We keep talking about a major cyber talent shortage. Trainings are popping up all over to build the next wave of talent, but is the shortage as bad as they say? And if so, what will chip away at the deficit?
IS IT AS BAD AS THEY SAY?
The reality is that we have a massive deficiency in cyber talent in industry. Companies are hiring anyone with a pulse who has knowledge on cyber, or heck, an interest…so we can train you up with the hopes that it will be enough out the gate to get a stronger cyber defense. If this sounds like a recipe for disaster, you are spot on.
With this shortage in cyber talent leaving several open positions out there in the job postings, you can bet your bottom dollar you are open to being overworked…but, maybe (just maybe) you will not be underpaid! The shortage comes down to this, there are not enough cybersecurity professionals (never mind the even smaller pool of those who are cleared) as well as those with advanced enough skills to match the needs of industry, today. So, if you find yourself with a skill set that aligns with a position… capitalize on the moment. Weave in extra vacation days, sign on bonuses, and salary increases because as much as we hate to take advantage, we absolutely do not mind taking advantage. It never hurts to ask, and the worst they can say is no.
WHAT IS REALLY GOING ON with the Cyber Talent Shortage?
Just a peek at job postings on ClearanceJobs.com, and you’ll find an overwhelming number of companies looking for: IT Cybersecurity Specialist (INFOSEC), Cybersecurity Engineers, Cybersecurity Analysts, Cybersecurity Consultant, Cyber Manager, Cybersecurity Instructor, etc. If the 376 pages of jobs or the 7,503 jobs that come up on a basic search on our site for “Cybersecurity” does not make the demand clear, you can also check out an article by Steve Morgan. He says that the number of unfilled cybersecurity jobs grew by 350% from 2013 to 2021. Morgan’s article predicts the same number of openings (3.5 million) ahead in 2025.
I am holding breath while thinking about these openings and comparing them to the needs of professionals in this work as CMMC ramps up and cyber hygiene becomes a regulated entity by DoD. Will the demands of the government be met by companies who are in a desperate shortage of cleared cyber professionals? Should we really keep drawing this line to concluding how those who are uncleared are going to need clearances and the toll that is going to take on the increased amount of workload on DCSA with background investigations? Hate to say supply chain issues is in play here, but if we have a shortage in one area, are the other areas well equipped to handle the rising need and demand?
How Can We Fill the Cyber Talent Gaps?
If your foot is already in the door and you are working for one of the big industry CDCs, you’re well aware you just need to send an email to your supervisory asking for a SANS course voucher or some other platform to get certified in “things” and growing your cyber skills. If your foot is not already in the door and you are deciding what to do with your career, its great to keep in mind the high demand in cyber and to potentially go that route via degree, certificates, and/or experience. Large companies often offer to train candidates to get the skills matched to their needs. We all must start somewhere, and although the salary for beginning type of positions doesn’t exactly WOW the in-laws, its never a bad idea to recognize the industry growth and to forge your own path to getting that experience and those certs. According to CSIS, Hacking the Skills Shortage; ISACA, “State of Cyber Security 2017: Part 1: Current Trends in Workforce Development” surveys consistently show that organizations value hands-on experience above all other factors when evaluating new hires.

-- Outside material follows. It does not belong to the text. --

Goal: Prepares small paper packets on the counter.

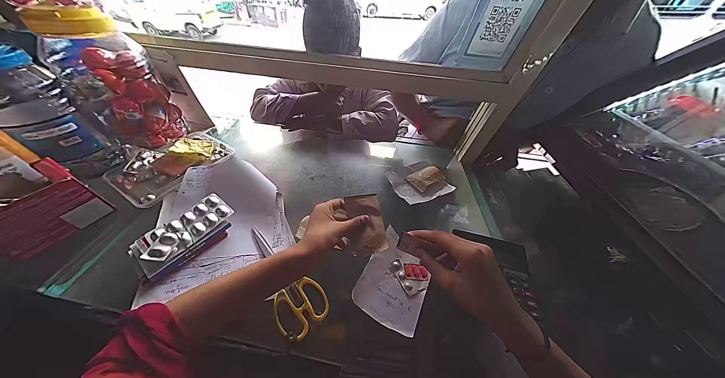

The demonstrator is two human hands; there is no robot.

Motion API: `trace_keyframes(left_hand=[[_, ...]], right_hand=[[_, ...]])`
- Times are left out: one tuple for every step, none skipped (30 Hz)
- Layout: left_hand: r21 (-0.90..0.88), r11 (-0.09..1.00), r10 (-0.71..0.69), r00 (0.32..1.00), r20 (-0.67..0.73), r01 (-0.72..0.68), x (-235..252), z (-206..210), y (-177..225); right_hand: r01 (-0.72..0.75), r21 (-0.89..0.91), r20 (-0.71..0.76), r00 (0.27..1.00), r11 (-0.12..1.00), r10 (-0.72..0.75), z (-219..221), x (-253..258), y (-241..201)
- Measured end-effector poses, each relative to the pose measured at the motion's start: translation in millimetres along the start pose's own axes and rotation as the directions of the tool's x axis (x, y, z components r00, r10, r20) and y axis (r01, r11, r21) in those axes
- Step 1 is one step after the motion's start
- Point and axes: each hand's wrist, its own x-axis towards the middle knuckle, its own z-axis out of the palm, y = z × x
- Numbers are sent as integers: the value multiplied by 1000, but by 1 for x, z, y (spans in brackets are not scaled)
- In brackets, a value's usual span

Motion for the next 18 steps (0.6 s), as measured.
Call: trace_keyframes(left_hand=[[33,998,46,999,-14,-45,2,-2,-3],[51,995,82,996,-24,-80,3,-4,-3],[55,994,93,995,-29,-91,2,-6,-2],[53,995,84,996,-30,-83,1,-8,0],[47,997,66,997,-27,-64,0,-8,1],[38,998,45,999,-25,-44,-1,-8,2],[33,999,29,999,-16,-28,-2,-7,1],[28,999,19,1000,-7,-19,-2,-6,0],[23,1000,15,1000,0,-15,-3,-4,-3],[18,1000,17,1000,12,-17,-5,-3,-5],[9,1000,27,999,25,-28,-7,-1,-7],[0,999,43,998,43,-43,-10,0,-8],[-14,998,58,996,61,-57,-13,1,-9],[-26,997,69,994,80,-67,-16,2,-10],[-16,996,84,992,99,-82,-17,1,-10],[40,992,117,987,112,-123,-17,-2,-9],[157,968,177,976,125,-196,-16,-6,-10],[271,918,256,954,155,-290,-15,-11,-12]], right_hand=[[15,-63,-5,1000,998,-16,-1,-1,3],[38,-119,-21,999,992,-40,-1,-2,5],[60,-158,-43,997,986,-68,1,-3,5],[91,-188,-64,992,978,-105,3,-4,4],[138,-215,-87,983,967,-160,6,-5,0],[194,-241,-109,968,951,-225,8,-4,-5],[248,-261,-136,947,933,-290,11,-3,-10],[289,-281,-153,928,915,-340,13,-2,-16],[319,-295,-154,914,901,-374,14,0,-22],[344,-317,-134,906,884,-401,16,3,-28],[366,-354,-92,902,861,-422,19,7,-33],[391,-398,-34,898,830,-440,22,11,-37],[421,-435,18,888,796,-460,26,15,-39],[445,-451,42,877,774,-479,29,18,-39],[451,-438,32,872,778,-488,31,22,-37],[426,-398,1,886,813,-464,31,27,-35],[371,-333,-36,914,867,-405,29,30,-32],[298,-247,-64,945,922,-322,25,33,-28]])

Michael Ruark, a Senior Cyber Threat Intelligence Analyst and military veteran with 15+ years experience in the Intelligence Community and private sector weighs in with his experience, “Many of the skills I have learned in the IC are valuable in cybersecurity. They allowed me to compete with other folks with purely cybersecurity backgrounds. Right now, with me currently looking for an opportunity, with so many job openings I thought I would have no issue finding a position, but that has not been the case. I have had interviews 3-5 times a week on average and upwards of 5-6 interviews per company. It’s exhausting, but I think that competing for fully remote jobs right now is a challenge. Especially when there is so much interest from job seekers to obtain one.”
Out of the millions of reasons why we look for new jobs, Ruark is moving his family from the D.C. metro region to Georgia, which has changed his criteria search from being in the capitol of cleared cyber jobs to looking for remote positions to support his family’s logistics. If that is not 2022 and what the rest of us are doing, I do not know what is. Clearance or no clearance, talented cyber professionals need to be offered flexibility, money, and work-life balance to keep them happy. We can’t afford a cyber talent shortage in national security. It’s a problem that has to be solved.